Transcription

Configure Whisper models, language, Voice Activity Detection, and streaming modes.

All voice transcription in Vocoding is processed 100% locally using Whisper -- no audio data ever leaves your device.

Whisper Model Selection

Choose which Whisper model to use for voice transcription.

Model	Size	Speed	Accuracy	Languages
tiny	75 MB	Fastest	Basic	Multi
tiny.en	75 MB	Fastest	Basic	English only
base	142 MB	Fast	Good	Multi
base.en	142 MB	Fast	Good	English only
small	466 MB	Medium	Better	Multi
small.en	466 MB	Medium	Better	English only
medium	1.5 GB	Slow	High	Multi
large-v3	2.9 GB	Slowest	Best	Multi
large-v3-turbo	1.5 GB	Fast	High	Multi

Each model shows a status badge:

All models are stored locally at ~/.vocoding/models/.

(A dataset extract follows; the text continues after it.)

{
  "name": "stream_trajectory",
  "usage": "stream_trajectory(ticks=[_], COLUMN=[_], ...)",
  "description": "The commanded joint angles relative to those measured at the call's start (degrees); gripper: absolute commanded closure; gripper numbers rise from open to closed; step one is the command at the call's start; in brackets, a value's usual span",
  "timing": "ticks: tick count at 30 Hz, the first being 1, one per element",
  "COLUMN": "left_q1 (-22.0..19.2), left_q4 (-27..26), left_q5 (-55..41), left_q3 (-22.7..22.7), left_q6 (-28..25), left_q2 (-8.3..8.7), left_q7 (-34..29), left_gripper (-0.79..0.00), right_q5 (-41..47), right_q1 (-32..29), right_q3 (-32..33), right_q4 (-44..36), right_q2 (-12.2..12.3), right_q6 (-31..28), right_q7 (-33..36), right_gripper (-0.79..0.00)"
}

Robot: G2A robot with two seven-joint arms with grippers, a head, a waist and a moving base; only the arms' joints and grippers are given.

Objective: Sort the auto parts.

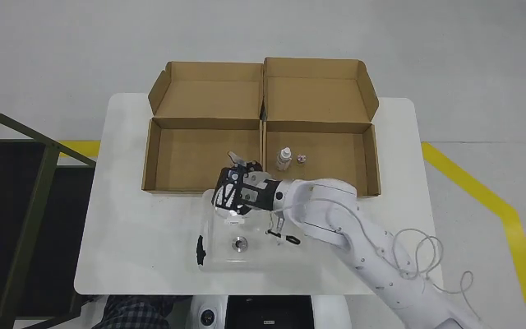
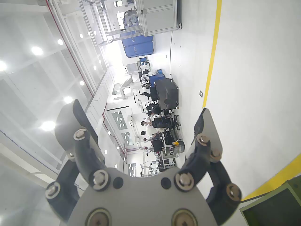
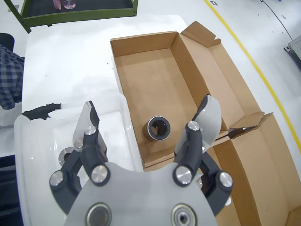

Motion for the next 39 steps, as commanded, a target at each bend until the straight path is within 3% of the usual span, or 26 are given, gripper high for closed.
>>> stream_trajectory(ticks=[1, 10, 20, 29, 39], left_q1=[0.0, 0.0, 0.0, 0.0, 0.0], left_q4=[0.0, 0.0, 0.0, 0.0, 0.0], left_q5=[0.0, 0.0, 0.0, 0.0, 0.0], left_q3=[0.0, 0.0, 0.0, 0.0, 0.0], left_q6=[0.0, 0.0, 0.0, 0.0, 0.0], left_q2=[0.0, 0.0, 0.0, 0.0, 0.0], left_q7=[0.0, 0.0, 0.0, 0.0, 0.0], left_gripper=[-0.785, -0.785, -0.785, -0.785, -0.785], right_q5=[-0.9, -3.92, -7.18, -7.28, -4.92], right_q1=[-1.62, -7.89, -10.62, -11.84, -8.96], right_q3=[-0.1, -0.72, -1.5, -1.61, -4.68], right_q4=[-1.31, -3.39, -1.55, 0.56, 6.3], right_q2=[0.3, 1.65, 2.53, 2.99, 2.03], right_q6=[-0.98, -6.4, -9.98, -10.68, -9.75], right_q7=[0.06, -0.55, -1.37, 0.14, 1.39], right_gripper=[-0.708, -0.696, -0.683, -0.674, -0.622])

Select the transcription language:

Option	Description
Auto Detect	Whisper detects the language automatically
English	Force English recognition
Espanol	Force Spanish recognition
Francais	Force French recognition
Deutsch	Force German recognition
Italiano	Force Italian recognition
Portugues	Force Portuguese recognition
Chinese	Force Chinese recognition
Japanese	Force Japanese recognition
Korean	Force Korean recognition

VAD detects when you start and stop speaking, making the recording experience more natural.

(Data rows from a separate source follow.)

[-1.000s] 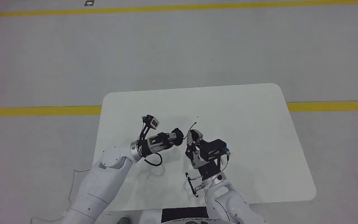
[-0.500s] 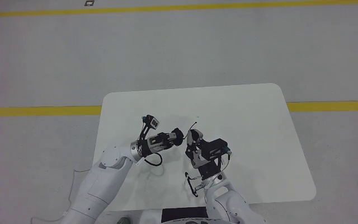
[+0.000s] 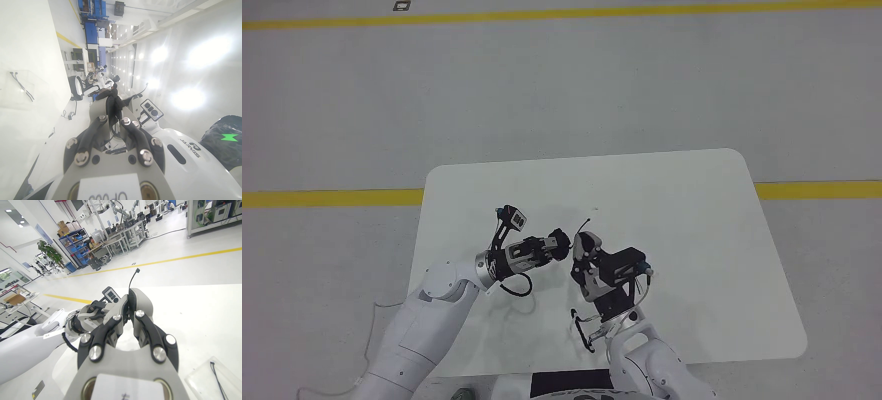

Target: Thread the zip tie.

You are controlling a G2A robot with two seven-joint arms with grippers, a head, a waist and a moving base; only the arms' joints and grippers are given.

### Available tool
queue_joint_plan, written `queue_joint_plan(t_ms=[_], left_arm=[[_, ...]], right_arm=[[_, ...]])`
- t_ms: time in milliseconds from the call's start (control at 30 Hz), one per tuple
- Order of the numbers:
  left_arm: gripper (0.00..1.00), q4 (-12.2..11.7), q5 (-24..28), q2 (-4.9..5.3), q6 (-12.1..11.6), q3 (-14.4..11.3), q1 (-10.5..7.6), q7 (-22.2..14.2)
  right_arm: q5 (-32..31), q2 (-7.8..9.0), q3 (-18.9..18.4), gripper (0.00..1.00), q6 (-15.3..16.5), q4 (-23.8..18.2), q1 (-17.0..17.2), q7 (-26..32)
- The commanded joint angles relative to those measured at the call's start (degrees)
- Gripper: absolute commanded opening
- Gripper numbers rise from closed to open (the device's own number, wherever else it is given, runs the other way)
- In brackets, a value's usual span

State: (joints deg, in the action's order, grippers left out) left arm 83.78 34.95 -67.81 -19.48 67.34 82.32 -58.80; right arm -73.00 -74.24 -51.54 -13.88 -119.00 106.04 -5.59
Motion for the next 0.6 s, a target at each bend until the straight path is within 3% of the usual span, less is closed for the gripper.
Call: queue_joint_plan(t_ms=[0, 567], left_arm=[[0.0, 0.0, 0.0, 0.0, 0.0, 0.0, 0.0, 0.0], [0.0, 0.0, 0.0, 0.0, 0.0, 0.0, 0.0, 0.0]], right_arm=[[0.4, -0.02, -0.1, 0.0, 0.0, -0.1, 0.1, 0.1], [5.5, -0.34, -0.6, 0.0, -0.3, -1.4, 0.4, 1.5]])
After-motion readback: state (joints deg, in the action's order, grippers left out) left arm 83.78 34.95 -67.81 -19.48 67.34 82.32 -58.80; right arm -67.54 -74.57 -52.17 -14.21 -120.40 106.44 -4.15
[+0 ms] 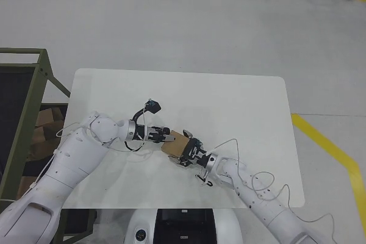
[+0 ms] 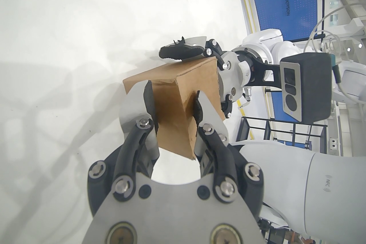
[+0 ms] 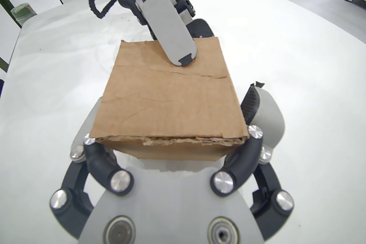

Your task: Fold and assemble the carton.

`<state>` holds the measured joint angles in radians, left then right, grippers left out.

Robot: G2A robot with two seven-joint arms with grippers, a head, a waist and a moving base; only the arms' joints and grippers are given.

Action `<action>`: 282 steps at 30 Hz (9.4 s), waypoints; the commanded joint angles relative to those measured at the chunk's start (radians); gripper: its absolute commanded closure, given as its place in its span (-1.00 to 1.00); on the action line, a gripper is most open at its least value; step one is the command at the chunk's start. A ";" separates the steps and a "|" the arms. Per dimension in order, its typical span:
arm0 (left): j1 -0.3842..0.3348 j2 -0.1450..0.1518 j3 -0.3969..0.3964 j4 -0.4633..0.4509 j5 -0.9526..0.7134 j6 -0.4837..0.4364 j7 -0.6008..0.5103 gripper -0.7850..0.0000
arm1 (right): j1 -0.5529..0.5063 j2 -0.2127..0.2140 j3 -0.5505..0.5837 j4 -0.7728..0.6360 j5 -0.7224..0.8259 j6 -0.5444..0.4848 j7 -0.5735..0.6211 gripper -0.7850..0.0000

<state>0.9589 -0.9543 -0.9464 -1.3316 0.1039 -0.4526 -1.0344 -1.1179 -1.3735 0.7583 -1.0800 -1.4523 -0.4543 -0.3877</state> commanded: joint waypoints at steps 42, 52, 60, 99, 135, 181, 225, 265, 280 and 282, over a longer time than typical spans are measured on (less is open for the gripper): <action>0.017 0.004 -0.031 -0.025 0.001 -0.003 0.009 0.29 | -0.005 -0.013 0.006 -0.001 -0.009 -0.004 -0.016 -0.36; 0.054 0.025 -0.112 -0.069 -0.017 -0.022 0.024 0.29 | -0.024 -0.001 0.032 -0.043 -0.028 -0.006 -0.017 -0.31; 0.109 0.050 -0.204 -0.099 -0.041 -0.036 0.027 0.31 | -0.050 0.016 0.072 -0.110 -0.047 -0.004 -0.015 -0.25; 0.224 0.085 -0.298 -0.175 -0.070 -0.107 0.023 0.33 | -0.380 0.142 0.449 -0.906 -0.158 -0.077 0.254 -0.47; 0.206 0.084 -0.271 -0.169 -0.073 -0.099 0.023 -1.00 | -0.344 0.150 0.482 -1.030 -0.071 -0.048 0.284 1.00; 0.436 0.115 -0.523 -0.390 0.074 -0.304 0.353 -1.00 | 0.080 0.145 0.602 -1.270 0.451 0.074 0.647 1.00; 0.436 0.115 -0.523 -0.390 0.074 -0.304 0.353 -1.00 | -0.054 0.107 0.469 -1.270 0.111 0.254 0.243 1.00; 0.436 0.115 -0.523 -0.390 0.074 -0.304 0.353 -1.00 | -0.260 0.139 0.618 -1.269 0.292 0.015 0.435 1.00; 0.436 0.115 -0.523 -0.390 0.074 -0.304 0.353 -1.00 | -0.385 0.133 0.431 -0.967 0.146 0.064 0.376 1.00; 0.436 0.115 -0.523 -0.390 0.074 -0.304 0.353 -1.00 | -0.376 0.130 0.404 -0.916 0.139 0.068 0.361 1.00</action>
<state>1.3950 -0.8390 -1.4692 -1.7216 0.1775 -0.7569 -0.6814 -1.4975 -1.2426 1.1731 -2.0207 -1.3111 -0.3882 -0.0212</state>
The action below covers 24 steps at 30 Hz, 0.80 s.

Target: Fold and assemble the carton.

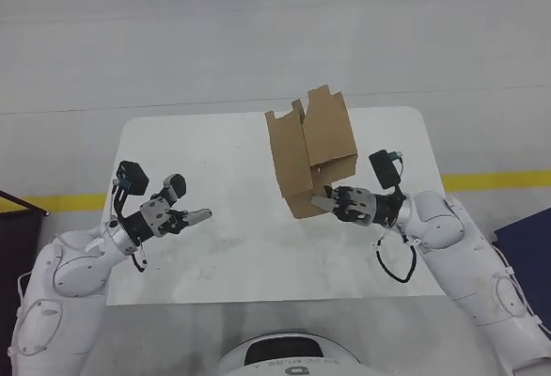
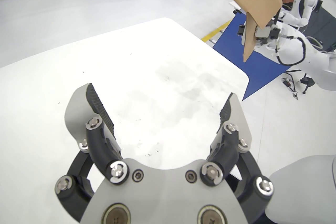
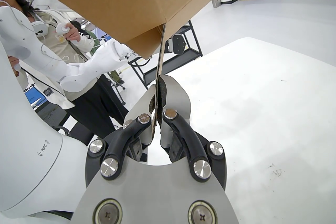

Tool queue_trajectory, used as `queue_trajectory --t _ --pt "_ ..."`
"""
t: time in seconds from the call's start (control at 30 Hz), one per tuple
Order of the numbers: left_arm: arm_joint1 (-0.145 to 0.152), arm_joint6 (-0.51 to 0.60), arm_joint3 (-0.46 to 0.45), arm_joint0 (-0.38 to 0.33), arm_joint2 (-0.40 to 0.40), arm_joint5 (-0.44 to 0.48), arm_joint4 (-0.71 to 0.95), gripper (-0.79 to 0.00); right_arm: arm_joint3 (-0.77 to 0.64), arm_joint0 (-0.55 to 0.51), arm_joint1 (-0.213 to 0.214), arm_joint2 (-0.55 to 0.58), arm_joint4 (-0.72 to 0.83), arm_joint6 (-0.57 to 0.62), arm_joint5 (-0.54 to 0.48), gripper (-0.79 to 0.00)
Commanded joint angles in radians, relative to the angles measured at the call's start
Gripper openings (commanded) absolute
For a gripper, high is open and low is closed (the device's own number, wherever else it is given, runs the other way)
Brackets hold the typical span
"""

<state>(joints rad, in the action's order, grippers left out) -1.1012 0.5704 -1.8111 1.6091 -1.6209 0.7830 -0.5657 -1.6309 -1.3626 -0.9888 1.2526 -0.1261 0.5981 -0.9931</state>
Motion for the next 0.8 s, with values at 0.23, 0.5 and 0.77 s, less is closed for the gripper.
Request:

Setting	Description	Default
Enable VAD	Turn VAD on or off	ON
Sensitivity	How sensitive to voice (0-100%)	50%
Auto-Stop	Automatically stop recording when silence detected	OFF
Auto-Stop Delay	How long to wait after silence (0.5s - 5s)	1.5s

Auto-Stop Delay slider only appears when Auto-Stop is enabled.

Level	Best For
Low (0-30%)	Noisy environments -- only picks up clear, loud speech
Medium (30-70%)	Most environments -- good balance
High (70-100%)	Quiet environments -- picks up soft speech

Short delay (0.5-1s): For quick commands and short phrases
Medium delay (1.5-2.5s): For normal speaking with natural pauses
Long delay (3-5s): For thoughtful speaking with extended pauses between sentences

Controls how transcription results are delivered in real-time during recording.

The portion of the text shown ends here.